DATASET EXCERPT

***

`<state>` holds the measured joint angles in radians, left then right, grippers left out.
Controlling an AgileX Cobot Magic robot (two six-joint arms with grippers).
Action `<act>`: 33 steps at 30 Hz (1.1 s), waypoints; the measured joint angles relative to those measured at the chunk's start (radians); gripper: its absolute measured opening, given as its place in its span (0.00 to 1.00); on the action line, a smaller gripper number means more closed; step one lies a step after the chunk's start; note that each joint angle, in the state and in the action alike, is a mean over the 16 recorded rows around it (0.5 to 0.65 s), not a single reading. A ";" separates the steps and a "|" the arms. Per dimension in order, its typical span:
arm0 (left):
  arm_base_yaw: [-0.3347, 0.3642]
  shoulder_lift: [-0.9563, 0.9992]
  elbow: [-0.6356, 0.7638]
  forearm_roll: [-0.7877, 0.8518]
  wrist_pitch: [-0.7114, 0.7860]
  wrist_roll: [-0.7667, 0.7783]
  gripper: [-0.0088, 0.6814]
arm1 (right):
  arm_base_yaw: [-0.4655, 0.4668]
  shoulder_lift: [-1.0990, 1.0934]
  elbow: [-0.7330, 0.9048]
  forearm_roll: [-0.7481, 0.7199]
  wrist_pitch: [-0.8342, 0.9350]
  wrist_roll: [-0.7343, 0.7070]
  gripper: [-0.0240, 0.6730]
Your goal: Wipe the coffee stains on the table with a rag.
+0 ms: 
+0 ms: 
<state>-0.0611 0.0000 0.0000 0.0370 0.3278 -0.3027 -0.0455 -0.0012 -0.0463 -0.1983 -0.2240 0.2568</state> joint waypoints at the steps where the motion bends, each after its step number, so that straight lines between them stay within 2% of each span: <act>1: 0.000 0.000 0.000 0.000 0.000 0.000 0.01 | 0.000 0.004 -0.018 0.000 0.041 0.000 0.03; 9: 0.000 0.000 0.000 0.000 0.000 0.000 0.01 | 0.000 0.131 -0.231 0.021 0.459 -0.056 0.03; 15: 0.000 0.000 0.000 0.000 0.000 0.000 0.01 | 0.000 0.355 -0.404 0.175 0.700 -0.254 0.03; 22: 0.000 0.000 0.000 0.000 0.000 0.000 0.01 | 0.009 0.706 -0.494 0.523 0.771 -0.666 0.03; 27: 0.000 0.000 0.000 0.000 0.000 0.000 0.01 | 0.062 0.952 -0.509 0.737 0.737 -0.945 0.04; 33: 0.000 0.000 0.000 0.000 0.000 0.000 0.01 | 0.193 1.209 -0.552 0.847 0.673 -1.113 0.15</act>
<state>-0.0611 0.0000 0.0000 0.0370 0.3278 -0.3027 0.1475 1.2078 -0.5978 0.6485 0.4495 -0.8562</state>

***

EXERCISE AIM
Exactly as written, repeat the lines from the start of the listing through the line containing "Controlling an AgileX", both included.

ANSWER FOR THIS EXERCISE
`<state>` holds the measured joint angles in radians, left then right, grippers left out.
Controlling an AgileX Cobot Magic robot (two six-joint arms with grippers).

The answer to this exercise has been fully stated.